For a while, as he walks through the square, he is telling himself : this is it. In looking for signs he feels tethered back to the format of religion, one that is unfriendly to him, and he attempts to avoid connecting meaningless dots and clues he feels are sprawled out for him; the conversation, the fact that he just happened to wander by them. It doesn't work.
It is almost afternoon by the time he knows he has to confront the issue one way or another, and the square begins to feel like a trap, his circling of it making him feel dreadful. He knows he could go into the city, but he knows this will be hours more, and he owes Harold the remainders of the grocery list ( though not in acceptance of the explanation being, simply, aging, he was open to exterior ideas as to why he forgot so many ingredients; Willem had, sweetly, suggested he was excited to see them. )
He has already called Andy, has already left Willem a text, and silenced the conversation in anticipation of his response. Too, he has shut down numerous calls from Harold, with the exception of yet another brief text, which then progressed into something detailed; otherwise, he feared, he'd make this worse, and things would escalate severely.
“Tell me everything,” Andy had said, sympathetic, calm. “I'm sure we can fix this.”
And he had told him — in great detail, practically paralyzed — everything, which both perplexed him and not, as he knew it was Andy who could help him with this; would help him, he knew. It was even amidst knee-jerk responses and shouting (“You just ran out?” Andy had yelled at a point in time, before retreating with an apology; he could almost see him over the phone, within his imagination, pinching his nose bridge) that he continued to respond, which he was given light approval for, gentle, before Andy had finally settled following his expressing of concerns.
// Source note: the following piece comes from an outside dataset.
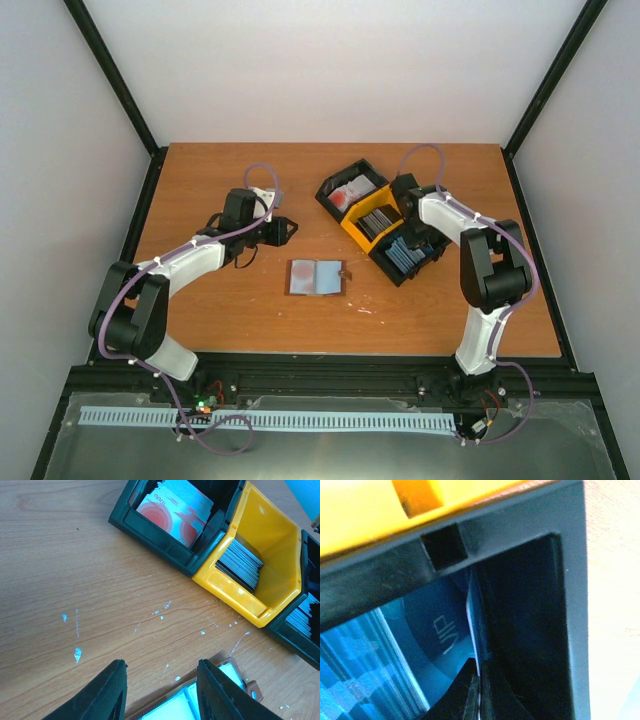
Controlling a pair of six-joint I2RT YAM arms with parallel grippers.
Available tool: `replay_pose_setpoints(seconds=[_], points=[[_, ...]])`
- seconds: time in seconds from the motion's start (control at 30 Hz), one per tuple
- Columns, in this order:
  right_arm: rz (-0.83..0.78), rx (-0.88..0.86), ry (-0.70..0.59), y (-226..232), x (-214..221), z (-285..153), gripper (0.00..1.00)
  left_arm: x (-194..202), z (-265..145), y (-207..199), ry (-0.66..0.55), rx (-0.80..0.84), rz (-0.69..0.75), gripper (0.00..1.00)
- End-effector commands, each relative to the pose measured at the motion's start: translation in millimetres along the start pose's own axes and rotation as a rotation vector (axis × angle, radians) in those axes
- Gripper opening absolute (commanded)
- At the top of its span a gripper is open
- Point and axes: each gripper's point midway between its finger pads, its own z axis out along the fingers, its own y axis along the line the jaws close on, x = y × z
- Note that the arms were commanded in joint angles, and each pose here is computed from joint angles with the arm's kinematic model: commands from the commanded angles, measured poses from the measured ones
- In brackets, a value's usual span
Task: Put the credit cards into the card holder
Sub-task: Pick up the credit card from the storage box, then insert the credit card into the card holder.
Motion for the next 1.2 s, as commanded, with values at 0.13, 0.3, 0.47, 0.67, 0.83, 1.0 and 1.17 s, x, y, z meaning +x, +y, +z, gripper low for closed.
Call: replay_pose_setpoints(seconds=[0.13, 0.3, 0.47, 0.67, 0.83, 1.0, 1.17], points=[[0.023, -0.02, -0.079, -2, -15, -49, 0.03, -35, -25, -15, -0.096, 0.01, 0.048, 0.44], [0.116, -0.107, -0.186, -14, -17, -109, 0.03, -49, -47, -22, -0.162, -0.003, 0.048, 0.53], [0.295, -0.431, -0.307, 18, -21, -163, 0.03, -42, -65, -28, -0.179, 0.01, 0.016, 0.64], [0.541, -1.051, -0.407, 99, -18, -205, 0.03, -11, -68, -32, -0.117, 0.056, -0.037, 0.67], [0.475, -1.234, -0.319, 170, -8, -203, 0.03, 20, -60, -39, 0.002, 0.136, -0.102, 0.66], [0.451, -1.259, -0.227, 221, -11, -186, 0.03, 53, -48, -32, 0.138, 0.132, -0.189, 0.65], [0.476, -1.217, -0.117, 241, -12, -163, 0.03, 82, -35, -20, 0.255, 0.087, -0.304, 0.6]])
“He could be disowning you, Jude,” Andy had said, voice raised. “Or you could be just fine. But the only way you're going to find out, I guarantee, is by going back and making it through that dinner.”
“Andy.”
“I know. But I'll be there too, you know that, right? Did you remember that? Worst case scenario, I drop a fork if they're being odd. But, really, I doubt it. You know I do.”
He walks through the Pharmacy aisle, grabbing a boxful of gauze and eyeing his shirt sleeve from under his coat. He pivots his arm, recalling his day — the quick leave he'd taken, the way in which he had run out of the door, the bitter chill of Winter — in increments, sighing over the phone. He looks to the men's care segment of the aisle behind him, blinking at razor boxes that glitter and gleam in poor quality pharmacy lighting, rocking on their stands when he disturbs them.
“Anything else you've got for me?”
“No, thank you, Andy.” He hears a sigh sound from his phone, and he shifts the basket on his arm to walk out of the aisle and checkout. “I'll call you back, if necessary.” And he knows he won't.
Andy does, too. “Jude, you have to tell me if something's going on. I know this is high stress for you. I can call you again tonight, myself, if it helps.”
“I'll call,” he says, eyeing the flashing light of the ‘open’ sign at the cash register. “Thank you, again, Andy.”
“Alright. Alright, Jude. Call me later tonight — you better — I'm expecting it. I'll see you at Thanksgiving.”
He hums, and hangs up the phone, slowly walking over and readying a smile as he goes to greet the cashier.
It is that late afternoon that he gets home.
“Harold,” he calls initially, hearing a clattering in the kitchen. “Willem, Julia. I'm home.”
“Jesus!” Harold rushes in. “Jude, did you get my call?” — he had, and he looked down to his coat in mock concern over nothing particular, to conceal this — “I was worried. I yelled for you, and you were out the door.” He eyes his bag. “Did you go to the Pharmacy?”
“I had to get something,” he says, not able to bring his eyes from the ground, but feeling Harold's burn circles into his forehead. “I got some groceries, too. You know, for the duck.” He lets out a laugh that he hopes permits the conversation to be smooth, casual, and it comes out ugly and awkward. There is an awful silence for just a second as his coat is strung upon the rack, before Harold sighs in relief, dragging his hand over his face in a drained manner.
“Judy,” Willem calls from behind Harold, easing his way around the floors.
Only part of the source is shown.